The donnemartin/system-design-primer repository provides a comprehensive, interview-tested roadmap for evolving web architectures from prototypes to high-traffic production systems. According to the scaling guide in solutions/system_design/scaling_aws/README.md, successful scaling requires a disciplined, stage-by-stage approach rather than premature optimization.
Start with a Single-Server Baseline
Before introducing complexity, establish a single-box baseline consisting of a web server running behind a public IP with DNS, and a single MySQL database instance storing all data. This minimal setup in solutions/system_design/scaling_aws/README.md allows you to validate core data models and user flows before distributing the architecture. Resist the urge to start with microservices; bottlenecks are easier to identify when they exist in one place.
The Six Stages of Scaling on AWS
The repository outlines six incremental scaling stages, each introducing specific AWS services to address emerging bottlenecks.
Stage 1: Users+ — Add a CDN
When traffic first grows, separate static assets from dynamic content. Deploy Amazon CloudFront to cache images, CSS, and JavaScript at edge locations.
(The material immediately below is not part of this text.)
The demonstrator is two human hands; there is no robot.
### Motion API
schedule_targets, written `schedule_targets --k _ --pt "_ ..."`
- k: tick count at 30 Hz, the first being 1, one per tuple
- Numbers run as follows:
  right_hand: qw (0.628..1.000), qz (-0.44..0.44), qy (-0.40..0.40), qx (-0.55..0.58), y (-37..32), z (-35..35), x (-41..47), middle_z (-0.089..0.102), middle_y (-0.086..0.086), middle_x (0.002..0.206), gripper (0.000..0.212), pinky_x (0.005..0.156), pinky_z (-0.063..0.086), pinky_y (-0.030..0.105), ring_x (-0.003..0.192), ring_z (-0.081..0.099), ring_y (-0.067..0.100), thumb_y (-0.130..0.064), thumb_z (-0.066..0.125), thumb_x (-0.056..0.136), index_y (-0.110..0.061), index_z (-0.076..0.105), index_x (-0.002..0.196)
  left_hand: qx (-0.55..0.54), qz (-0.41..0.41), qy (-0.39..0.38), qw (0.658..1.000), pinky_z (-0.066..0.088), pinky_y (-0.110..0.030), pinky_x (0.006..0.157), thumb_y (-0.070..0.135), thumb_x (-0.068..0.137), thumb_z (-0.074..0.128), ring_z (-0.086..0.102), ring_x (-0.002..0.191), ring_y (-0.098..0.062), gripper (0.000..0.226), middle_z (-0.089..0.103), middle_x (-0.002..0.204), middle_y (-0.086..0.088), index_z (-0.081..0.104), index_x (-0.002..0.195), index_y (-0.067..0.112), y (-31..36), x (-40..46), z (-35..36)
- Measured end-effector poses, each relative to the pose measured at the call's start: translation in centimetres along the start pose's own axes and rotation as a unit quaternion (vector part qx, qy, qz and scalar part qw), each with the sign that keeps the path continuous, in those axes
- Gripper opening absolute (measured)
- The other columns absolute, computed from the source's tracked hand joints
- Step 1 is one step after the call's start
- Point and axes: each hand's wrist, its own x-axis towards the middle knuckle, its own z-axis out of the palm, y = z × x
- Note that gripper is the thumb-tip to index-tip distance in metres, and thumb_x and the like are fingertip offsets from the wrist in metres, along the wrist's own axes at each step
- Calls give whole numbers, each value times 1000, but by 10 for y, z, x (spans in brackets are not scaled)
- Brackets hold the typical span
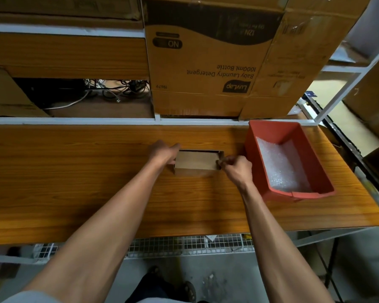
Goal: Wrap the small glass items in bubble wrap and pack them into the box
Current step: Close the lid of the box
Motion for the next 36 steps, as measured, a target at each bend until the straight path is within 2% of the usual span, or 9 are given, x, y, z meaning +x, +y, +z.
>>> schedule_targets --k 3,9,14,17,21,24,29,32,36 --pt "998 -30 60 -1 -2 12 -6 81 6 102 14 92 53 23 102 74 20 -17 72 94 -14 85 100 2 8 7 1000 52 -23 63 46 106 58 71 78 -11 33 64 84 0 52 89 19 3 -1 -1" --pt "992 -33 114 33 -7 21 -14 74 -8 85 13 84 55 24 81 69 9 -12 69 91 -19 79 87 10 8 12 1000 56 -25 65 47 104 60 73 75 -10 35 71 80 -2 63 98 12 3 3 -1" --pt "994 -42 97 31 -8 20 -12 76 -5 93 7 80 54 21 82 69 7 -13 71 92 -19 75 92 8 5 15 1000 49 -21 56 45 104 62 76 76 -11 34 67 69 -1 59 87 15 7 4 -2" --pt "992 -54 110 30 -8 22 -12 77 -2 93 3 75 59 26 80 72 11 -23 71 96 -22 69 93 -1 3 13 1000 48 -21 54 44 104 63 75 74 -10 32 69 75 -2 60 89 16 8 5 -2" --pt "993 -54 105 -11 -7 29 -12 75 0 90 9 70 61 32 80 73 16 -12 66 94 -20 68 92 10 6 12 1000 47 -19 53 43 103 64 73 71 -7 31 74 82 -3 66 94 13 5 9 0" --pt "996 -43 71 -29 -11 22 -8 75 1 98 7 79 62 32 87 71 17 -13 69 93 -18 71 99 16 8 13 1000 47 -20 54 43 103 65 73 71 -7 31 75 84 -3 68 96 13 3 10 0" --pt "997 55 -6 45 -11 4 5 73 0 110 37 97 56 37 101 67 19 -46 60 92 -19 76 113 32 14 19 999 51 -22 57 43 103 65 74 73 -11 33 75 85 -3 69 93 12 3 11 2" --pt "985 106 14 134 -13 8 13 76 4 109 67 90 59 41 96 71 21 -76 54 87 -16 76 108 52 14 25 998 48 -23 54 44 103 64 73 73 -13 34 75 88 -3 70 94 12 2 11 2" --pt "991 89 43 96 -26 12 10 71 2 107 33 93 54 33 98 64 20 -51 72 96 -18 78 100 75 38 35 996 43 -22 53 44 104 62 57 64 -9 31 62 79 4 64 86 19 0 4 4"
This reduces latency for global users and offloads request processing from your origin server.
Stage 2: Users++ — Load Balancing and Database Separation
Introduce an Application Load Balancer (ALB) or Elastic Load Balancer (ELB) to distribute incoming traffic across multiple EC2 instances. Split the monolith into distinct web and application layers, and migrate the database to Amazon RDS (MySQL) running on a dedicated instance. This stage improves availability and prevents the web server CPU from contending with database I/O.
Stage 3: Users+++ — Caching and Read Replicas
Database read pressure becomes the bottleneck. Implement ElastiCache (Redis or Memcached) using the cache-aside pattern to serve hot data without hitting the disk. Add RDS Read Replicas to offload read traffic from the primary database. Note that replication lag introduces eventual consistency, which your application must tolerate.
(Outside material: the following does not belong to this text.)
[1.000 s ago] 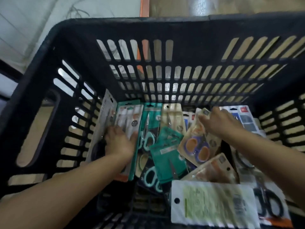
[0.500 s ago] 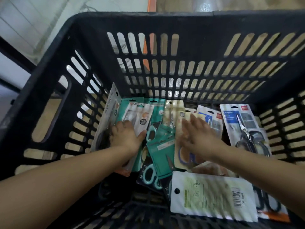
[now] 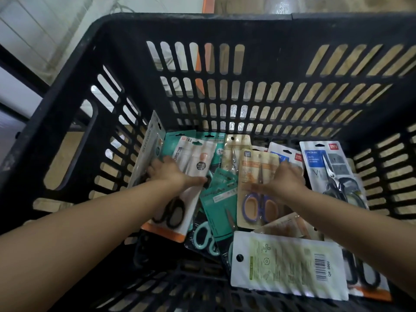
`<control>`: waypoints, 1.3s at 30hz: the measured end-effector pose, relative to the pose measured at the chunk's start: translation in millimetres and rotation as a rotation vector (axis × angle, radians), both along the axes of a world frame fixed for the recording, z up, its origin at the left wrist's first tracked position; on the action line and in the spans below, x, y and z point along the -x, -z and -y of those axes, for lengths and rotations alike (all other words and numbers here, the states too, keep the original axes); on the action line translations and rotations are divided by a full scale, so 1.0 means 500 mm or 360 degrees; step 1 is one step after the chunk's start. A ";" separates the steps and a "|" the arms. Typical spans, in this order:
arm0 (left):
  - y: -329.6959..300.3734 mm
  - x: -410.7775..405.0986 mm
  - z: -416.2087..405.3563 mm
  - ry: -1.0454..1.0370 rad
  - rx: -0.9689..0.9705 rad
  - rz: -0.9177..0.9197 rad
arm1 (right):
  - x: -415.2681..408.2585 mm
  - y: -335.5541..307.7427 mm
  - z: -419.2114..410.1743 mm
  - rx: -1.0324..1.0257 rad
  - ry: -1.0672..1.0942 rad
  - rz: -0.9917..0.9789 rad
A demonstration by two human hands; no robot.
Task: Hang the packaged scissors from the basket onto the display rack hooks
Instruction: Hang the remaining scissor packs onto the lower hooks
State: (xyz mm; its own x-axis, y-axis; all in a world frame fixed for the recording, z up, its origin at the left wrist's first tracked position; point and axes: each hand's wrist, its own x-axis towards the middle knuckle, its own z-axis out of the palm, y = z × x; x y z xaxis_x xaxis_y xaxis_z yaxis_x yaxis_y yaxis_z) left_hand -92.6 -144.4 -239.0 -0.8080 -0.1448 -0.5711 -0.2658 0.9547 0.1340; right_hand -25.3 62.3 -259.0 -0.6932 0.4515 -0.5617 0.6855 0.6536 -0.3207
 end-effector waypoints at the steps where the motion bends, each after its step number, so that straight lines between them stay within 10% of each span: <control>1: 0.000 -0.003 -0.004 -0.0022 -0.0023 -0.0009 | 0.002 0.003 -0.003 0.0049 0.0068 0.0025; 6: 0.005 0.002 -0.004 -0.0434 -0.0694 -0.0078 | 0.016 0.003 -0.023 0.0285 0.0240 0.0101; 22: -0.103 0.022 -0.002 -0.0505 -0.1304 0.0060 | 0.046 -0.133 -0.041 0.1004 0.0568 -0.0334; 39: -0.083 -0.043 -0.054 -0.0397 -0.0966 0.0088 | -0.034 -0.053 -0.011 0.1023 0.0647 0.0120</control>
State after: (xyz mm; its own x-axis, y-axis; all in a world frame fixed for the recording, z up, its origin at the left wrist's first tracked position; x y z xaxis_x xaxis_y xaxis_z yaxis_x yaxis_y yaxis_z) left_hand -71.3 -117.2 -197.7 -0.7592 0.0369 -0.6498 -0.4911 0.6227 0.6092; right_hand -8.5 67.9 -232.7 -0.4915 0.2312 -0.8396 0.8676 0.0457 -0.4952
Stage 4: Users++++ — Auto Scaling and Cost Optimization
Replace static EC2 counts with Auto Scaling Groups that adjust capacity based on CloudWatch metrics like CPU utilization or request count. Use Spot Instances for non-critical workloads to reduce compute costs by up to 90%. This stage requires stateless application servers—session data must move to ElastiCache or a database, not local disk.
Stage 5: Users+++++ — Sharding and NoSQL
When write throughput exceeds single-node database limits, implement sharding or federation to partition data across multiple database instances by user ID or geographic region. Migrate high-write, low-latency data (like user posts or activity logs) to DynamoDB, a fully managed NoSQL store with auto-scaling throughput. Store immutable objects in Amazon S3, optionally with S3 Intelligent-Tiering to optimize storage costs.
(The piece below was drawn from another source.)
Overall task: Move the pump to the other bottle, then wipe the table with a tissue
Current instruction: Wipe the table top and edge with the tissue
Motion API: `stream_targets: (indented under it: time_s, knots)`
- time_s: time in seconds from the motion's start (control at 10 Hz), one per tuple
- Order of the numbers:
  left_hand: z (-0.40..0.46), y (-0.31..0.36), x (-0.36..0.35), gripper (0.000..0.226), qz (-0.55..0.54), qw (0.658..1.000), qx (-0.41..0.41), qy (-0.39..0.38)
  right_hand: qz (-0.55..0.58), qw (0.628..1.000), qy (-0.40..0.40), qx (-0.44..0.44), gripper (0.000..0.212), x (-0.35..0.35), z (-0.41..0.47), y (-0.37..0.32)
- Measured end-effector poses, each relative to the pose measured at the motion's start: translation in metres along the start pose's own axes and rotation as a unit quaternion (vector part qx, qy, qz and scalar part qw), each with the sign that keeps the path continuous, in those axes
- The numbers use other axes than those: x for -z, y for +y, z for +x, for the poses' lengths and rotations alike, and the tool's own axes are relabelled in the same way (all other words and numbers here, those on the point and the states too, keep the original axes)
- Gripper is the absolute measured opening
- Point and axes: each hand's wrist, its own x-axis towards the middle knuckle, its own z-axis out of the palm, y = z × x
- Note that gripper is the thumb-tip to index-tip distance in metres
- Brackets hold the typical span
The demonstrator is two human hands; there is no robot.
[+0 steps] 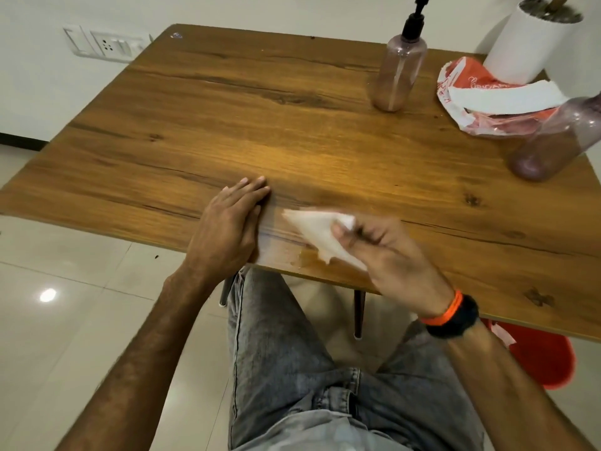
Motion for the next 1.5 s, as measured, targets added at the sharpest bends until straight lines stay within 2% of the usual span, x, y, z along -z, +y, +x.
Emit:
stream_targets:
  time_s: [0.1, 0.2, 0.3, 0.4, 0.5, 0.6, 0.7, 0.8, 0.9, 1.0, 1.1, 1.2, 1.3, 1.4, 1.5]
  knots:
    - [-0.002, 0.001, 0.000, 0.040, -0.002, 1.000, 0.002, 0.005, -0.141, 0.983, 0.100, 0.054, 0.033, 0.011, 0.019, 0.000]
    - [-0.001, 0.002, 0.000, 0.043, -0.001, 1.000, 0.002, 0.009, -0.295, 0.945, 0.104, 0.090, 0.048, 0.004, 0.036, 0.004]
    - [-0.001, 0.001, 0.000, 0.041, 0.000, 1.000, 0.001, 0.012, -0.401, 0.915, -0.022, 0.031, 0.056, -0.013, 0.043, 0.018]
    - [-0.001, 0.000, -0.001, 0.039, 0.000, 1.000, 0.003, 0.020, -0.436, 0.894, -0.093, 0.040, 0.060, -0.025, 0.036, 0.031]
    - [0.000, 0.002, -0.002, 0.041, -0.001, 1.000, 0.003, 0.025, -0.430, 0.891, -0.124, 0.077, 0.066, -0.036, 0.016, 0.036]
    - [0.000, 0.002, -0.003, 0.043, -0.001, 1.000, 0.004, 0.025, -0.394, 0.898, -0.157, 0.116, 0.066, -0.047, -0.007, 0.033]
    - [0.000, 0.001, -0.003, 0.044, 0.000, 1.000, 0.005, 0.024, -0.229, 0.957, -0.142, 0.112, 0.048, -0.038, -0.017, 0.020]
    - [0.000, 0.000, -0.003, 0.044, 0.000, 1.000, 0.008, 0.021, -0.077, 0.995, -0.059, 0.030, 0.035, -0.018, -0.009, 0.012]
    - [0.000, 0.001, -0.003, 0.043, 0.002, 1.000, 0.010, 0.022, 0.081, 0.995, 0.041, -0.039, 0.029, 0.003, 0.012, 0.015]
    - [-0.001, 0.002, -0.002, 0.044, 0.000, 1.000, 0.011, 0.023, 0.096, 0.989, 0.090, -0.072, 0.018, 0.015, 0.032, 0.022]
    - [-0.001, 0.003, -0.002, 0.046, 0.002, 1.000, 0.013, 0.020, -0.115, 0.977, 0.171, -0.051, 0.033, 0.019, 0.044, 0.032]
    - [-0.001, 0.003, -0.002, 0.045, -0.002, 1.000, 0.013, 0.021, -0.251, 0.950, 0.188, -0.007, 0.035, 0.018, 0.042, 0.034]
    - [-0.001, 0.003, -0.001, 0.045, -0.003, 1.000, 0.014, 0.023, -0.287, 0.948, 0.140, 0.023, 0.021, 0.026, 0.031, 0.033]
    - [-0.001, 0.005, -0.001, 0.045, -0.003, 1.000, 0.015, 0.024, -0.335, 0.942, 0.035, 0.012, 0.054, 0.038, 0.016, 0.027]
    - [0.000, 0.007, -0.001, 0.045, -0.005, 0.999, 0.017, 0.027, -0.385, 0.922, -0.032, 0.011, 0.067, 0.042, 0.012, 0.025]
Stage 6: Microservices and Async Processing
At massive scale, decompose the monolith into microservices using Amazon ECS or Amazon EKS. Decouple components with Amazon SQS for reliable queueing and Amazon SNS for pub/sub messaging. Implement service discovery with AWS Cloud Map to enable dynamic routing between services. Use Amazon Kinesis for real-time data streaming and Lambda for event-driven processing.
Core Design Patterns and Trade-offs
The solutions/system_design/scaling_aws/README.md file references these fundamental patterns under its Additional talking points section:
- Horizontal Scaling: Add more EC2 instances behind a load balancer to improve throughput and fault tolerance. Requires stateless services or shared external state stores.
- Read Replicas: Asynchronously replicate MySQL writes to secondary nodes. Offloads read traffic but introduces replication lag that may affect consistency-sensitive queries.
- Cache-Aside: Application code checks the cache first, then falls back to the database on miss. Reduces database hits but adds cache invalidation complexity.
- Sharding: Partition data across multiple database instances by a key like
user_id. Enables near-linear write scaling but increases operational complexity for cross-shard queries. - NoSQL (DynamoDB): Key-value storage with automatic partitioning. Handles massive write throughput and geographic distribution, but offers limited query flexibility compared to relational models.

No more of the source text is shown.